Reputation: 81
I have a problem. I'm trying to count number of a subtitle lines with php. As you might know, a subtitle looks like this:
1
00:00:00,984 --> 00:00:03,503
All right, guys, let's get to it.
2
00:00:03,587 --> 00:00:04,821
What's that button?
3
00:00:04,872 --> 00:00:07,590
It's something designed
to help you get healthy.
4
00:00:07,658 --> 00:00:09,676
Just ignore it.
5
00:00:09,760 --> 00:00:12,962
So, Patrick, did you take the high road
Now, i tried to put the content of a subtitle file in an array, like this:
$f = fopen($file, 'rb');
$read = fread($f, filesize($file));
fclose($f);
$array = explode("\n",$read);
With this code:
$array = array_filter($array,'trim');
foreach($array as $key => $value) {
if(preg_match('/\d+/',$value)) {
unset($array[$key]);
}
}
$array = array_values($array);
echo '<pre>';
print_r($array);
echo '</pre>';
i get:
Array
(
[0] => All right, guys, let's get to it.
[1] => What's that button?
[2] => It's something designed
[3] => to help you get healthy.
[4] => Just ignore it.
[5] => So, Patrick, did you take the high road
[6] => and congratulate Wendy on that promotion
[7] => that you were supposed to get?
[8] => Yes, I did.
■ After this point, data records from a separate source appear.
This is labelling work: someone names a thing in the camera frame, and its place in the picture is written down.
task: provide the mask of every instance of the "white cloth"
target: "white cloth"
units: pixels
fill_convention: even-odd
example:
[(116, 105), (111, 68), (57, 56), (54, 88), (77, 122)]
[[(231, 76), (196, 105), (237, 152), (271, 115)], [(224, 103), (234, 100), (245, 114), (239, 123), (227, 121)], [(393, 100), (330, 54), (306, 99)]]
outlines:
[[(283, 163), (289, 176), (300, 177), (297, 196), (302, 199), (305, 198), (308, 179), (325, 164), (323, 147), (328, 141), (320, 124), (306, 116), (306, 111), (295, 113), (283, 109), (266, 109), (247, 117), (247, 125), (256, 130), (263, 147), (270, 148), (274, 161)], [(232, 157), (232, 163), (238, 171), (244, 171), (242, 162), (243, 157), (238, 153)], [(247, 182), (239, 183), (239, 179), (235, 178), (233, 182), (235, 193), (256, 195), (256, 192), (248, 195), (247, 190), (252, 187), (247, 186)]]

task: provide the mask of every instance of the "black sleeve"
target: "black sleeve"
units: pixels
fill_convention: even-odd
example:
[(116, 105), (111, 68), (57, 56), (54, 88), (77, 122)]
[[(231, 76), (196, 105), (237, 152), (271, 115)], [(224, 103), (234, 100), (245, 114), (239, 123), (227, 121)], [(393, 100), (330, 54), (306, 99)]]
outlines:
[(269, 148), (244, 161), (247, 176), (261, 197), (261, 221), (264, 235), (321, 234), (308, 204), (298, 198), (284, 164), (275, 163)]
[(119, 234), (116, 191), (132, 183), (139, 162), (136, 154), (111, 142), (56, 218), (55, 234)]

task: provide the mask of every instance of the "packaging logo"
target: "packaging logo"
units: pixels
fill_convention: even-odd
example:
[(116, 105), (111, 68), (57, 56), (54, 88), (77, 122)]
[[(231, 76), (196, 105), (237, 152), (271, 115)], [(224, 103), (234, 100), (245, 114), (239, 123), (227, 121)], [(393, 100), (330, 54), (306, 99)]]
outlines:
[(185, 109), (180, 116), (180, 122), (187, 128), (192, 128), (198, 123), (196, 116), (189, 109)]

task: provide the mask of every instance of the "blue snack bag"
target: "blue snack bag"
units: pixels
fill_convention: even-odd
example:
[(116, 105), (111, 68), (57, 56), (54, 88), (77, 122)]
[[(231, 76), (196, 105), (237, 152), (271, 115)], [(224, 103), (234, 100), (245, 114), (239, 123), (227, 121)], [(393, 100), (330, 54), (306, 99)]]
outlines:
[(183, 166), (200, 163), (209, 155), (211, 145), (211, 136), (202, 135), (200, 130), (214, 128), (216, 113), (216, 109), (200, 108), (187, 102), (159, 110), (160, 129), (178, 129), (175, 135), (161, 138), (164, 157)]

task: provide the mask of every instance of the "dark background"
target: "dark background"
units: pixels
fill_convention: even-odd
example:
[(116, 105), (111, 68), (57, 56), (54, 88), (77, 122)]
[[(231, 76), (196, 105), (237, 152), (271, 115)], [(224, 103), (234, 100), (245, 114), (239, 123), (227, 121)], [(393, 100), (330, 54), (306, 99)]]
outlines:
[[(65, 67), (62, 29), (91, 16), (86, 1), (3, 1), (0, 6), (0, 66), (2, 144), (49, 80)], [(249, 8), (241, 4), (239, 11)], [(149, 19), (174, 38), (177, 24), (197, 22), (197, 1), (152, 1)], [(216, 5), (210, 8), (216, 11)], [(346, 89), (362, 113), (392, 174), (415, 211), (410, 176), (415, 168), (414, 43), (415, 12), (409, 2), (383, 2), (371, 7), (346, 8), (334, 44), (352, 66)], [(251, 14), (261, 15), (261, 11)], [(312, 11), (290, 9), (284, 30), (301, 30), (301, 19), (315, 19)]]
I even bought her flowers.
[9] => Liar!
)
which is not ok because
It's something designed
to help you get healthy.
should be a in a single element of the array.
I've also tried to match everything between( example ) :
1
00:00:00,984 --> 00:00:03,503
and
2
00:00:03,587 --> 00:00:04,821
with:
(\d+\n)([0-9][0-9]:[0-9][0-9]:[0-9][0-9],\d+ --> [0-9][0-9]:[0-9][0-9]:[0-9][0-9],\d+\n).*\n
but it doesn't work and i'm out of ideas.
What i'm tring to output:
Array
(
[0] => All right, guys, let's get to it.
[1] => What's that button?
[2] => It's something designed to help you get healthy.
[3] => Just ignore it.
[4] => So, Patrick, did you take the high road
[5] => and congratulate Wendy on that promotion that you were supposed to get?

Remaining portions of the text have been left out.